**What you should do**: Check each line of the records below and collect those holding "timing".

-- Opening Marker --

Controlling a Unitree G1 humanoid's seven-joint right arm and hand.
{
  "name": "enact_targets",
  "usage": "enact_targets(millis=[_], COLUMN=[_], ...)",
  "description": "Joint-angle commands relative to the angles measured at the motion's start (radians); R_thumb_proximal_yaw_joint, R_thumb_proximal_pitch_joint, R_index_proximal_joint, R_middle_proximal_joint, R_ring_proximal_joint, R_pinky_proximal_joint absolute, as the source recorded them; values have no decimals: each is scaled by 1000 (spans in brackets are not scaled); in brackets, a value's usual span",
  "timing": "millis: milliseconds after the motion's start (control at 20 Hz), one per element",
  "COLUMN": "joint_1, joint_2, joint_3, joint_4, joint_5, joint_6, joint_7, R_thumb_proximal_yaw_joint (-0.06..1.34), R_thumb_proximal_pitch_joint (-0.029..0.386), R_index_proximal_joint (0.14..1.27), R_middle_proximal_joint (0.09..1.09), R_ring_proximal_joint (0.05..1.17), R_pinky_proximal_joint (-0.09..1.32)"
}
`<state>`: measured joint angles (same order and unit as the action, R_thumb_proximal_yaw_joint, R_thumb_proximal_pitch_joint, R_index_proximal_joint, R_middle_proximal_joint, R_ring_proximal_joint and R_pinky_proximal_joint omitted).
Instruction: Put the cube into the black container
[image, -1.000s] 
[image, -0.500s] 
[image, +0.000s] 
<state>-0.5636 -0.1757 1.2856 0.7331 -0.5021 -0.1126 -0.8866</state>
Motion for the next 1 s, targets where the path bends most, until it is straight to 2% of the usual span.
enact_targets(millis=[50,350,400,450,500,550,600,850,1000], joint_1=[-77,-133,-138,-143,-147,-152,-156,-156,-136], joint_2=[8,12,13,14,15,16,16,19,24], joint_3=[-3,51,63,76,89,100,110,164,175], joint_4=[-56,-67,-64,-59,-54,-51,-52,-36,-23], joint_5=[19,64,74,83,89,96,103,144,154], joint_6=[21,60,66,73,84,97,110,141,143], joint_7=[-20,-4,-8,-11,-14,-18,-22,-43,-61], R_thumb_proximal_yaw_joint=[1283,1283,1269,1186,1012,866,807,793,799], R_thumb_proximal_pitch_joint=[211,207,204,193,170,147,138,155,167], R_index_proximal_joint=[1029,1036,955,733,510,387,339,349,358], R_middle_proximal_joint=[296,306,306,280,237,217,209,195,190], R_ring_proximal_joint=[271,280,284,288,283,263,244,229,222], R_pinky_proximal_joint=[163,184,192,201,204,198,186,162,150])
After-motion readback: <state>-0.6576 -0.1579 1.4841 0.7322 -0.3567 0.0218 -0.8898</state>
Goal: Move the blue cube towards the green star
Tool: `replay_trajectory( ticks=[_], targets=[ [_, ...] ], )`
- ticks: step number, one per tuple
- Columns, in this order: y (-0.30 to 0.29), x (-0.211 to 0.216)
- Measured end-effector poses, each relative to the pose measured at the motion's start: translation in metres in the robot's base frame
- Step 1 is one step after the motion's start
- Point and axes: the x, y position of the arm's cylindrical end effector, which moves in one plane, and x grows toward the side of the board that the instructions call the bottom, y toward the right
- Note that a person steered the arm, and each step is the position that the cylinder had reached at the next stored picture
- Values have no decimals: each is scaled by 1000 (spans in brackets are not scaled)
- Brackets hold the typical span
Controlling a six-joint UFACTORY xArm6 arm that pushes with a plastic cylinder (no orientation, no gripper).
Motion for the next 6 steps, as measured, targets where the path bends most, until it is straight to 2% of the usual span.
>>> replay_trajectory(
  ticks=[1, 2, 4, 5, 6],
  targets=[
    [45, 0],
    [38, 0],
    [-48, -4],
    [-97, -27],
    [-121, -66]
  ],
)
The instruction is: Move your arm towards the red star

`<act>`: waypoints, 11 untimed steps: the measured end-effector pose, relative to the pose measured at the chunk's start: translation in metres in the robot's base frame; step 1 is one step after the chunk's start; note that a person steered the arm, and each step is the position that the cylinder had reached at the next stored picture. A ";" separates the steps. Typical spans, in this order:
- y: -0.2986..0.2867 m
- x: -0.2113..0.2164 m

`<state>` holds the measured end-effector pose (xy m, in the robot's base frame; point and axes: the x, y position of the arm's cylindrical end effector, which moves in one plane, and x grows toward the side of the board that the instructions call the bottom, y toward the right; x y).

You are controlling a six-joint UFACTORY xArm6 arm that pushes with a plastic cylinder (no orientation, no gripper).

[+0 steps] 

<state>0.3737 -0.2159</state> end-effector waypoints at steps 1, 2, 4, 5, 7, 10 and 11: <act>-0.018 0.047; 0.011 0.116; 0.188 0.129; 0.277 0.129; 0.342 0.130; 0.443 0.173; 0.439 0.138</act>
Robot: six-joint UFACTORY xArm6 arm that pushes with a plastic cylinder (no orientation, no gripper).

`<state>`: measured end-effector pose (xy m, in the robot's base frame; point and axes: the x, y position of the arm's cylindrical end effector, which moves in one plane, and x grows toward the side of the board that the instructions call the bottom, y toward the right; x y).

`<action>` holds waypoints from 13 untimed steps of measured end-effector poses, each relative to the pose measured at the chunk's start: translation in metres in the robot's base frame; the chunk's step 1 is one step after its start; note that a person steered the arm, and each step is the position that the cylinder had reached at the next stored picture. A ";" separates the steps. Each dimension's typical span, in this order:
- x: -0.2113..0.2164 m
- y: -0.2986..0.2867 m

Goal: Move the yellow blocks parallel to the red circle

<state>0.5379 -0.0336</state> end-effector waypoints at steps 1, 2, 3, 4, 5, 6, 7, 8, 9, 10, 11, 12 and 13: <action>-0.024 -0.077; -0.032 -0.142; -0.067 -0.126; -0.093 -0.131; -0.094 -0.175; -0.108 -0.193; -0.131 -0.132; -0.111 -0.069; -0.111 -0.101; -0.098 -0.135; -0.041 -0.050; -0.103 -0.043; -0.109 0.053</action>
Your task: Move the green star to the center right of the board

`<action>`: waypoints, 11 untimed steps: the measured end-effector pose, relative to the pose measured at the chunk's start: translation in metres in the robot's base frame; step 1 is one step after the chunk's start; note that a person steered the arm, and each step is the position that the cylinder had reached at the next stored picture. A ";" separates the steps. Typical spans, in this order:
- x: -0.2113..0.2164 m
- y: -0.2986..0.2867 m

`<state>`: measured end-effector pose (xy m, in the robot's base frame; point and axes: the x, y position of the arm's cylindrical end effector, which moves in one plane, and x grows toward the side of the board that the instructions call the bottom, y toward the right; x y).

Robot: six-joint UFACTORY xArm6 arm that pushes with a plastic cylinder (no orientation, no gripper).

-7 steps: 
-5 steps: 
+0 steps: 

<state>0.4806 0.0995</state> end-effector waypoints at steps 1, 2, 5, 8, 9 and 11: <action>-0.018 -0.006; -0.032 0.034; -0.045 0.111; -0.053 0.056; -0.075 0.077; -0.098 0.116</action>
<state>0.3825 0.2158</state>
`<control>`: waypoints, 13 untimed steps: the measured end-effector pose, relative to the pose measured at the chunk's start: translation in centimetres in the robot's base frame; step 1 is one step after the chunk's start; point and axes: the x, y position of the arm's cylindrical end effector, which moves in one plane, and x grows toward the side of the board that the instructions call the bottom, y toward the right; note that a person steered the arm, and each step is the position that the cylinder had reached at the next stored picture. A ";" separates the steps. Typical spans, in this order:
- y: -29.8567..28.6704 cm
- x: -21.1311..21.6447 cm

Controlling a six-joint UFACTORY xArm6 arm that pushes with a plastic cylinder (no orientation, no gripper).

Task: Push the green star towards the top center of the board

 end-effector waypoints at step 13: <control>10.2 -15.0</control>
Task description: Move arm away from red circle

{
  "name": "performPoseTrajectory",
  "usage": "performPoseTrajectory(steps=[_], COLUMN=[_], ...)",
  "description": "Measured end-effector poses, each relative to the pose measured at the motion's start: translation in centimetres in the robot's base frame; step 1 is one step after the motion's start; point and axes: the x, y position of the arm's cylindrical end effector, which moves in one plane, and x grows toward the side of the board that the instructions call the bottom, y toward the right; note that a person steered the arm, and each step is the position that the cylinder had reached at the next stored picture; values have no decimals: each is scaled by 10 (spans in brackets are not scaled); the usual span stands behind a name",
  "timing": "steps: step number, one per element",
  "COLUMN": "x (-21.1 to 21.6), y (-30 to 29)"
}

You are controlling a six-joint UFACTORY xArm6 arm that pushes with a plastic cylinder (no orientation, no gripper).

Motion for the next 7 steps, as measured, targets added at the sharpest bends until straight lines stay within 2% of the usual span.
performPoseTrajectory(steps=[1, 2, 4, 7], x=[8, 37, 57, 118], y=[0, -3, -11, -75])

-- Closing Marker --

**Written answer**:
  "timing": "millis: milliseconds after the motion's start (control at 20 Hz), one per element",
  "timing": "steps: step number, one per element",

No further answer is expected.